The study included 71,812 participants, with 32,878 (44.1%) reported having had GERD symptoms in the past and 23,039 (30.9%) reported having GERD symptoms in the last week.
They found certain trends along demographical lines, where younger individuals, women, Latinos, and participants with irritable bowel syndrome or Crohn’s disease were more likely to have continued symptoms, even when taking PPIs.
The investigators suggest further studies are needed to develop new therapies for patients with PPI-refractory GERD symptoms.

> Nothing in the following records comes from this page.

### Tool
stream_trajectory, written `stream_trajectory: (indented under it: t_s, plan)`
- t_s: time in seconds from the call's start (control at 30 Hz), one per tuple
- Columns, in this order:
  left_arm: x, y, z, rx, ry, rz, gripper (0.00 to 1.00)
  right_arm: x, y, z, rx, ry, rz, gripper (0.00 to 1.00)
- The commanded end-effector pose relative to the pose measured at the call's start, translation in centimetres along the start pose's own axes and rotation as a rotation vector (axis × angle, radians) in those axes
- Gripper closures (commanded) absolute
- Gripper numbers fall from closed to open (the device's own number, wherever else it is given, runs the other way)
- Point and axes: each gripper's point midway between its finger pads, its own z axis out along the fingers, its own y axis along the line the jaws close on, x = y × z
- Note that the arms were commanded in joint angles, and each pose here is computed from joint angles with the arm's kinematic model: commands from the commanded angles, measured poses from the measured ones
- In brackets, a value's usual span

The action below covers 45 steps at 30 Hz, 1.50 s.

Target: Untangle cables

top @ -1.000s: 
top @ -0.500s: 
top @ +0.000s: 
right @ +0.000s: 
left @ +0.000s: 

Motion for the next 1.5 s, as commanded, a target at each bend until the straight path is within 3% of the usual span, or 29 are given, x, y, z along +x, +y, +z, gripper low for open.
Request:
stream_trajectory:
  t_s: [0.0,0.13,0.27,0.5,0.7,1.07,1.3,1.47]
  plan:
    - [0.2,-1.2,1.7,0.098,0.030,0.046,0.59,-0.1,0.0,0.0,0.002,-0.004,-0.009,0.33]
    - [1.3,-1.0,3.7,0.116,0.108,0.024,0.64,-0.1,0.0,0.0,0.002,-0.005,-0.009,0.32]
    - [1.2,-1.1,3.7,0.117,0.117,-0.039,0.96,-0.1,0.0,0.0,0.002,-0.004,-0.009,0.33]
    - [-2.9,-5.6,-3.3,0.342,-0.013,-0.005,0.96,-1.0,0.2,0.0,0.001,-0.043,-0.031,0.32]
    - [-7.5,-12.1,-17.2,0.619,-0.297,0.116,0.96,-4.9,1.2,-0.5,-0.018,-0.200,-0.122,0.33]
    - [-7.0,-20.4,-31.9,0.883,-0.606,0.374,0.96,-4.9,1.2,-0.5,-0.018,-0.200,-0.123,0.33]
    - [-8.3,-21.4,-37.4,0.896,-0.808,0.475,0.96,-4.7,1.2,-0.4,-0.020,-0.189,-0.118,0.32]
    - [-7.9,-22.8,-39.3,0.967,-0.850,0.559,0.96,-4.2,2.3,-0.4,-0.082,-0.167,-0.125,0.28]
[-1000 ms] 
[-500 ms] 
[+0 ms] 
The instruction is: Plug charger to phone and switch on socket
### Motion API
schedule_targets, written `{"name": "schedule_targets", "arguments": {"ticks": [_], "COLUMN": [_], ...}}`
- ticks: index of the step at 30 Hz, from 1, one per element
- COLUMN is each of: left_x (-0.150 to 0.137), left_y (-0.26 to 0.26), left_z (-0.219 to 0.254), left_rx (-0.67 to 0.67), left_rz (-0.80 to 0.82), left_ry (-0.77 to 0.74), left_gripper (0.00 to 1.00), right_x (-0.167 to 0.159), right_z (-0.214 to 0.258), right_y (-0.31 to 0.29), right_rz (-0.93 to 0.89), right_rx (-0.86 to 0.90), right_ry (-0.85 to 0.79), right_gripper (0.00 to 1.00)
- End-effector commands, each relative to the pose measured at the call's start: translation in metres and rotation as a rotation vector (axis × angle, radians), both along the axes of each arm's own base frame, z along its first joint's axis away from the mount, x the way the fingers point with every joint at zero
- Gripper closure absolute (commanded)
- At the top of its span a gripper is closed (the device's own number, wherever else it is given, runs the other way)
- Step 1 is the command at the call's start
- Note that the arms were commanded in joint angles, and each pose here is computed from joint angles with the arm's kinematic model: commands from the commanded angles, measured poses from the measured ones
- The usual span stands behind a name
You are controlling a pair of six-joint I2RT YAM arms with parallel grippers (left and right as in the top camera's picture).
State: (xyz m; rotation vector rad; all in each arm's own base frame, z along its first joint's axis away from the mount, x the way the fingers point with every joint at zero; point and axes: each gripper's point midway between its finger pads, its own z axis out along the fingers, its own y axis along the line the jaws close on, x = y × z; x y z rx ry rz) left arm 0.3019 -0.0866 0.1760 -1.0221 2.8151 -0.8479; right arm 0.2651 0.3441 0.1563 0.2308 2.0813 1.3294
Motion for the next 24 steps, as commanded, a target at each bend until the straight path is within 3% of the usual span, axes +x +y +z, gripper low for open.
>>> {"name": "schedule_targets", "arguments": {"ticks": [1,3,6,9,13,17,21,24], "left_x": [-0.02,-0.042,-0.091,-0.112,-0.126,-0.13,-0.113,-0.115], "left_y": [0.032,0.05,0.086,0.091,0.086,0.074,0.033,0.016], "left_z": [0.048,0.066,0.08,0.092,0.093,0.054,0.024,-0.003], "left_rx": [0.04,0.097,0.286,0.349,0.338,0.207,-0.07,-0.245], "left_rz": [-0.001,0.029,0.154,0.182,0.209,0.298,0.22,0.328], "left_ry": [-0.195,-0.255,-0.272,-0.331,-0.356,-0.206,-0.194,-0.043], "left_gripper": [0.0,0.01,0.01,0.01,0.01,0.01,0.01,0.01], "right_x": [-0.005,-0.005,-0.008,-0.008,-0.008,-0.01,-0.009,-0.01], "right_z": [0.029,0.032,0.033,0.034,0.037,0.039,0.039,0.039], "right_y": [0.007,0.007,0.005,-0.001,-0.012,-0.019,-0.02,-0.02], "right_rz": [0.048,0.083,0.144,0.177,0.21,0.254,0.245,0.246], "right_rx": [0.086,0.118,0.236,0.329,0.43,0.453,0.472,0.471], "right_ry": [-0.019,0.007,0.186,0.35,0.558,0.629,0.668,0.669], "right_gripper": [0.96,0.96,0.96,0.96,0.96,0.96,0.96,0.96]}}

Proton pump inhibitors are essential for the management of acid-related upper gastrointestinal disorders. Approximately 20% of older adults take PPIs, the majority of which do so on a long-term basis.
However, the authors believe proton pump inhibitors could be used inappropriate in up to 40-50% of patients and have been overprescribed in a variety of healthcare settings including outpatient clinics, nursing homes, and rehabilitation centers.
While there is some concern over PPI use in these settings, there is no current connection between the treatment and the risk of developing dementia.
“We found no evidence to support the proposed association between PPI use and an increased risk of dementia,” the authors wrote. “PPI use among patients who have a valid indication for it, should not be curtailed because of concerns about dementia risk.”
The study, “No Association Linking Short-Term Proton Pump Inhibitor Use to Dementia,” was published online in The American Journal of Gastroenterology.